— Мама не позволяет, Таничка…
Мне что-то перехватило горло. Я молчала. Оля, очевидно, решила объяснить мне все и дрожащим голоском продолжала:
— Мама говорит, что мне нельзя с тобой играть, потому что у тебя нет папы.
— У меня есть папа, только он живет в другом городе… — спокойно ответила я и еще нашла достаточно самообладания, чтобы прибавить: — Да мне все равно мама и не позволила бы пойти к чужим!
Потом собрала свои стручки и гордо пошла домой. Но дома гордость покинула меня, я со слезами бросилась к маме и, дрожа и плача, требовала, чтобы мне объяснили, почему это со мной нельзя играть, раз у меня нет папы, и почему у меня папы нет, зачем он не с нами.
Бедная мамочка, необычайно добрая от природы, тут вспыхнула и рассердилась:
— Ах, она этакая… за императрицей горшки выносит, так и воображает себя невесть чем!
Я запомнила эти слова, как всякую подробность этого дня.

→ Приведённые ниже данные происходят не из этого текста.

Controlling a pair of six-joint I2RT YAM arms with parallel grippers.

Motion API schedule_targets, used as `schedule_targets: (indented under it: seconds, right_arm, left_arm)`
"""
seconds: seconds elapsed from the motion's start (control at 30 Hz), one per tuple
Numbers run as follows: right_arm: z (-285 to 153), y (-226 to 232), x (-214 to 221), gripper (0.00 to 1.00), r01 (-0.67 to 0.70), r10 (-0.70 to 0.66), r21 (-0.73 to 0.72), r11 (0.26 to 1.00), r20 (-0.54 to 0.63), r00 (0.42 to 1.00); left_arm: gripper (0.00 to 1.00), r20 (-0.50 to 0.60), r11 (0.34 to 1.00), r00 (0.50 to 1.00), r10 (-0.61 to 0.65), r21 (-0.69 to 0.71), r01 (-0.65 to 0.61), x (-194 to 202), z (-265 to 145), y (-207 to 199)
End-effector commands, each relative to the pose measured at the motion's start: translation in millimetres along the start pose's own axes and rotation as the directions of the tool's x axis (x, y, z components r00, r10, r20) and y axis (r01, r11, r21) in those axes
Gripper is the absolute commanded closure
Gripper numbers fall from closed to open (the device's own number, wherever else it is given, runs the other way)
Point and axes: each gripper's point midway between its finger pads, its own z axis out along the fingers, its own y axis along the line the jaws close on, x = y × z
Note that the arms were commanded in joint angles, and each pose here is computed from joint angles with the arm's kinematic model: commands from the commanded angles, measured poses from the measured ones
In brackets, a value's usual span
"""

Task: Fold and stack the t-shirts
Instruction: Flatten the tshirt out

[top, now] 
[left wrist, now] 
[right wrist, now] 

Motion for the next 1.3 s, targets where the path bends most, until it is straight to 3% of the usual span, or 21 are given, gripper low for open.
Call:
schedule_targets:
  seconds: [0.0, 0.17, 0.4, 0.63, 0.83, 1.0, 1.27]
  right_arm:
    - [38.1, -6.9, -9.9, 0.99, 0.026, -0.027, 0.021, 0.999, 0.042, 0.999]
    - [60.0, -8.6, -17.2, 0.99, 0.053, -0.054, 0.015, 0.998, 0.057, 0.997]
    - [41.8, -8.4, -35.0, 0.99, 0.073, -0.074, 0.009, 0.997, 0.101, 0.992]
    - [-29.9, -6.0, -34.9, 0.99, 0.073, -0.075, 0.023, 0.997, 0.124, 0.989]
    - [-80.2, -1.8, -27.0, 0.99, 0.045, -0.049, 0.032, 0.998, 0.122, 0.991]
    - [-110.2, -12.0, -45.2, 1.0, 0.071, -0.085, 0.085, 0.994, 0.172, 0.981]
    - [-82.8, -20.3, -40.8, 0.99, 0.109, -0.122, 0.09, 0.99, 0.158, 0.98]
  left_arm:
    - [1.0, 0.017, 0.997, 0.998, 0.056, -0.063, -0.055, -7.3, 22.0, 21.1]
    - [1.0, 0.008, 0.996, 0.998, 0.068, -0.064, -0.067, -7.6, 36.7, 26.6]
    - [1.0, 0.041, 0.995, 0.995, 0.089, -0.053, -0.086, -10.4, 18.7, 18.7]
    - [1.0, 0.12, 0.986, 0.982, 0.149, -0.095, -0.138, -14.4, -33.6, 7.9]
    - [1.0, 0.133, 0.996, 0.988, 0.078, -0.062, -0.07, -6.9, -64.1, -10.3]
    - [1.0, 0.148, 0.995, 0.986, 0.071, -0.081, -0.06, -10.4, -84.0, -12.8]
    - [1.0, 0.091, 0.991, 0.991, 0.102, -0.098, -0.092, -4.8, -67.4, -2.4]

Но мамин гнев тоже быстро перешел в слезы — и порывом своей редкой нежности она быстро заставила меня утешиться в моем огорчении… но не забыть его.
Ярким событием моей жизни была наша поездка с мамой в Москву. Как это случилось, что мама взяла меня с собой, и на кого она решилась оставить Алю — я теперь себе не представляю. Но впечатление на меня эта поездка произвела огромное. Во-первых, само путешествие по железной дороге — долгое, целый день и всю ночь. Во-вторых, все, что происходило на станциях, на каждой остановке что-нибудь новое: в Бологом какие-то особенные пирожки, в Твери — особенные мятные пряники в виде горошка: все это нам приносил таинственный и, по-моему, могущественный человек, которого звали «обер-контролер», — он за нами очень ухаживал. Мы ехали по даровому билету, я думаю — ему нас кто-нибудь поручил. За окнами все было ново и интересно… Ну, а главное — пребывание у тети Саши — и театр!

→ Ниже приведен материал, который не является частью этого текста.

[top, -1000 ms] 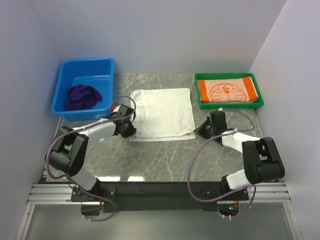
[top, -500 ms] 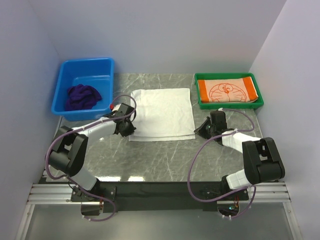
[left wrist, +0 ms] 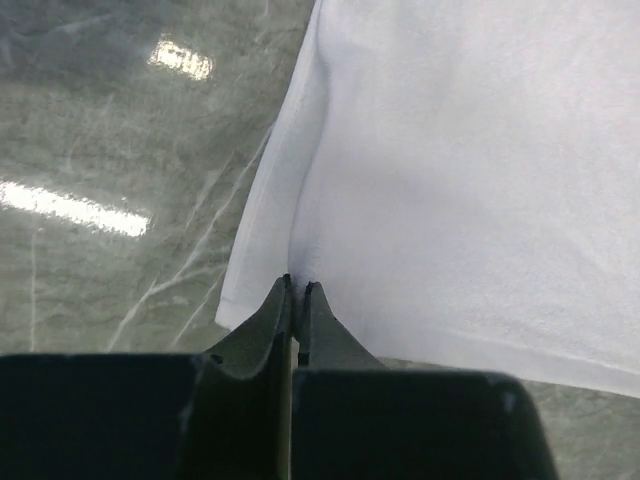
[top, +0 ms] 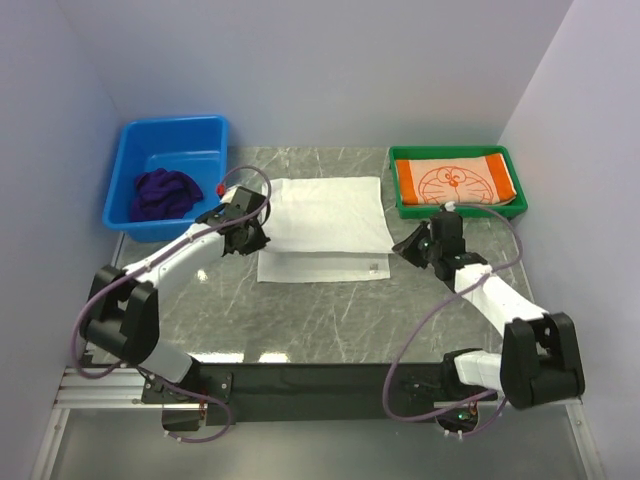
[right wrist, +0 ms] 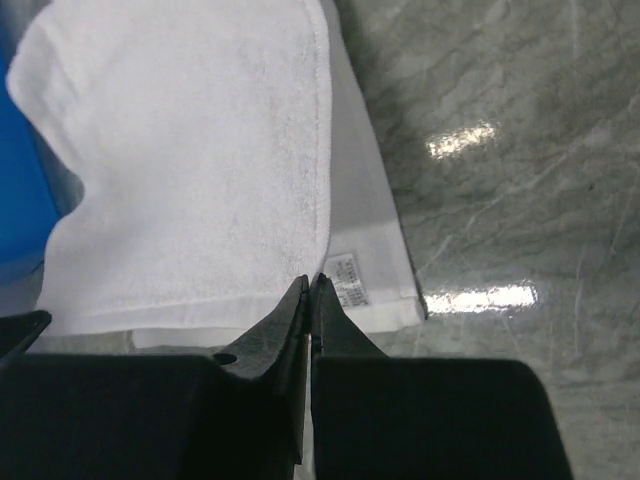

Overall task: Fold and stack the towels
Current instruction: Fold the towel

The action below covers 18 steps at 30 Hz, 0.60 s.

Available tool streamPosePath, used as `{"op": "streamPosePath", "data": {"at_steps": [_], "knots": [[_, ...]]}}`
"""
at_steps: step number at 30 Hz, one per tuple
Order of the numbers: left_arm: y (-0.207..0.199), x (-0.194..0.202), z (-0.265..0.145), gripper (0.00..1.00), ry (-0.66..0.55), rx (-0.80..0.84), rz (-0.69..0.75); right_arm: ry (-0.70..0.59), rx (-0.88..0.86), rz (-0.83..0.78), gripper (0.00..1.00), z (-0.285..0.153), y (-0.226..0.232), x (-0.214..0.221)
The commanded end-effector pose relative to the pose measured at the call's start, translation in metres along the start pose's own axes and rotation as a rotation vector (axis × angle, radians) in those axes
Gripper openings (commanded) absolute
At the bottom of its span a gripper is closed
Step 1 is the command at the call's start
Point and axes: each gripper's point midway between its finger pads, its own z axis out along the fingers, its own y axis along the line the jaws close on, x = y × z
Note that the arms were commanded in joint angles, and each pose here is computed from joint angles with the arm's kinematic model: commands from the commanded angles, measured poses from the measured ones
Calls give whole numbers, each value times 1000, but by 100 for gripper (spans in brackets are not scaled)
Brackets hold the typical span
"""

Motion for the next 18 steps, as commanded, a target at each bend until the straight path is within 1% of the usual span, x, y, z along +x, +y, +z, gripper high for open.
{"op": "streamPosePath", "data": {"at_steps": [1,5,9,11,12,18], "knots": [[0,-18,-34,1,-60,19,35,-32,-33,-20,0,-23,14,-13],[10,-7,-35,1,-41,24,49,19,-45,-5,0,-25,4,11],[30,32,-9,1,52,-7,72,76,-15,43,0,-10,-17,36],[37,41,2,1,67,-21,69,119,15,65,0,1,-32,52],[47,50,11,1,86,-56,73,141,18,80,0,3,-35,59],[64,59,31,1,78,-124,71,154,66,92,0,16,-53,69]]}}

У тети все было другое, чем у нас. Наша квартира была обставлена по-спартански, и, кроме рояля Ирмлера, выбранного для мамы самим Рубинштейном, очень ее любившим как ученицу, у нас ничего красивого или дорогого не было: только самое необходимое. Я редко видела такое равнодушие к вещам и к собственному удобству, как у мамы. Ей ничего не стоило улечься на сундуке, положив под голову диванную подушку, если кто-нибудь заночует у нас. Она никогда не сидела, развалясь в кресле. Я ее всегда помню или за роялем, или в движении: что-то кому-то помогает, шьет, моет, сама схватит метлу и метет. Играет с Алей: распустит свои великолепные косы, так что волосы ей закрывают лицо, и прыгает, «пугает» ее, сама заливаясь по-детски смехом. В доме она работала больше всех, и когда у нас жили учительницы или бонны — то мама ухаживала за ними, а не наоборот.

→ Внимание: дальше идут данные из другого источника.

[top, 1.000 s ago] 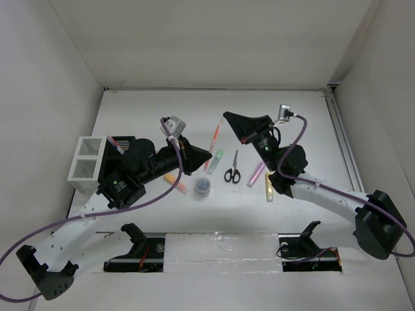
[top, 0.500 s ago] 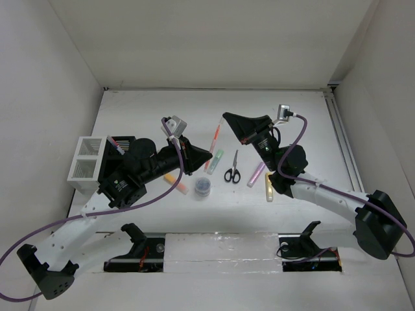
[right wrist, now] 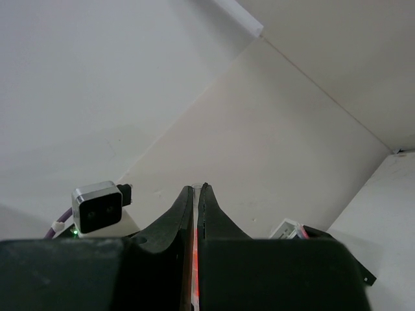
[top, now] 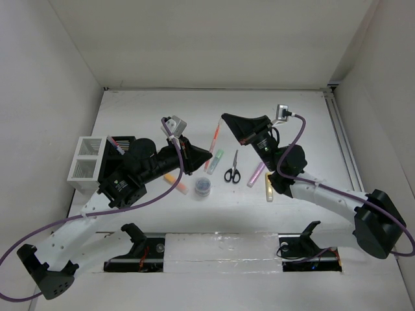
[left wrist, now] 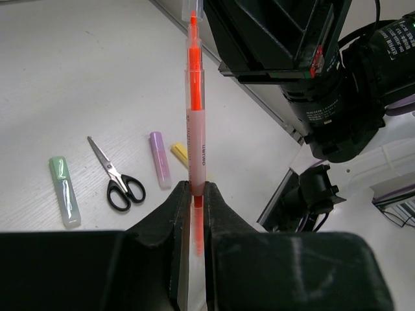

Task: Sort the stationery into containers
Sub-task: Cap the pen

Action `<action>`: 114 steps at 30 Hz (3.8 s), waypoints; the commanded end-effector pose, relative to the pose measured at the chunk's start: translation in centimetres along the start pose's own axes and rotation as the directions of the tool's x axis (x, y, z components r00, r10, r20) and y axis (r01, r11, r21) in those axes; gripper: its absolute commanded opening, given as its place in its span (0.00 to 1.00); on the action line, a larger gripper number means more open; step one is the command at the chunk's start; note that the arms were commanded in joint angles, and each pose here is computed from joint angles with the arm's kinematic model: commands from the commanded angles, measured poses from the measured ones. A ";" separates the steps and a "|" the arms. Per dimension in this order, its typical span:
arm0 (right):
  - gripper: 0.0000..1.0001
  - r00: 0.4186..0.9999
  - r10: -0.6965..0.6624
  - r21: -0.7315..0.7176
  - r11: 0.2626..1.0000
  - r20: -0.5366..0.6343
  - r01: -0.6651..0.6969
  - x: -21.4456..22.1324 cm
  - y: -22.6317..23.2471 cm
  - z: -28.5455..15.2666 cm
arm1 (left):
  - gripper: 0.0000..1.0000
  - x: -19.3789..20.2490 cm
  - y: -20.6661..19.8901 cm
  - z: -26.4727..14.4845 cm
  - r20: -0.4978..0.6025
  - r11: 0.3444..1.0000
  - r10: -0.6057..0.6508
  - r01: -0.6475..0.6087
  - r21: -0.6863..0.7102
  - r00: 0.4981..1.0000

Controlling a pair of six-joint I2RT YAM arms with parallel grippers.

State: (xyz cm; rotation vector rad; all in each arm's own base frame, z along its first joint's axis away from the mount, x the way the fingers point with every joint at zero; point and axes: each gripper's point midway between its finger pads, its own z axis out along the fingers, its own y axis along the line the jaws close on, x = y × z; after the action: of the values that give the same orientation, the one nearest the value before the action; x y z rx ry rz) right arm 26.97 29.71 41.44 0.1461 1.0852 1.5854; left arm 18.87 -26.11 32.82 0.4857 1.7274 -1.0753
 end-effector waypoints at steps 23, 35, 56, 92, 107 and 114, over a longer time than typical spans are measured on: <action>0.00 0.960 -0.098 -0.057 0.995 -0.261 0.086 5.4 0.3 -1.0 | 0.00 -3.3 0.3 -1.8 0.057 0.991 0.107 -0.102 -0.085 0.993; 0.00 0.938 0.058 -0.147 0.983 -0.341 -0.114 7.3 2.2 -1.9 | 0.00 -5.4 -0.4 -2.5 0.129 0.984 0.169 -0.160 -0.079 0.977; 0.00 0.837 -0.030 -0.026 0.999 -0.546 0.019 12.2 -1.8 -3.7 | 0.00 -6.7 -0.2 -3.0 0.137 0.963 0.258 -0.244 -0.114 0.956; 0.05 0.794 -0.102 -0.129 0.991 -0.600 0.030 12.2 0.5 -3.7 | 0.00 -5.7 0.5 -3.3 0.129 0.960 0.267 -0.251 -0.126 0.955; 0.83 0.886 -0.035 -0.176 0.983 -0.463 -0.053 6.6 0.8 -1.8 | 0.00 -6.0 3.2 -3.7 0.147 0.942 0.237 -0.190 -0.278 0.960; 0.88 0.893 -0.128 -0.116 0.990 -0.431 0.085 4.3 -1.7 -2.5 | 0.00 -8.3 11.6 -7.2 0.258 0.678 0.197 0.059 -0.733 0.946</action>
State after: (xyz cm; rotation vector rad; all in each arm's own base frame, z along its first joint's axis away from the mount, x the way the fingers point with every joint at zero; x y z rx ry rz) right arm 25.93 32.83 35.47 -0.2977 1.4053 1.6598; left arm 24.40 -17.85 34.24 0.2057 1.7055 -0.5162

Так вот, у тети в гнездышке все было красиво: какие-то мягкие кушетки, фарфоровые безделушки, цветы. Мебель и драпировки — кретон в розах, казавшихся мне верхом изящества. В будуаре висел лиловый фарфоровый фонарик, на четырех стенках которого были изображены четыре времени года, шкафы были полны шелковых и легких платьев, и когда открывались, то из них пахло, как из цветочного сада. Все это необыкновенно мне нравилось. Но всего больше увлек и поразил меня театр.
В Петербурге мои театральные впечатления сводились к балету. Я бредила балетом, жила от Рождества до Масленицы мечтой о нем — но даже и не представляла себе, что бывает иной театр. И вот в Москве я попала в Малый театр. Это составило эпоху в моей жизни. Я уже десятилетней девочкой чувствовала настоящую красоту: я увидала Ермолову — Щепкинская кровь заговорила во мне, и театр занял отныне все мои мысли и мечты. По возвращении из театра мы с двоюродным братишкой разыгрывали бесконечные пьесы, драмы и водевили. Опустошали тетины шкафы и картонки. Обыкновенно нам в полную собственность поступали зеленые плато и остатки цветов от каждодневно бывавших у М. Н. Ермоловой подношений, и мы из них делали всевозможные украшения, венки и пр. Его новая няня, в противоположность Варварушке трезвая, но худая и злая, во всех наших играх, сама того не зная, исполняла роль ведьмы или Бабы-Яги и, не понимая, в чем дело, сердилась, видя, что мы с ужасом шарахаемся от нее.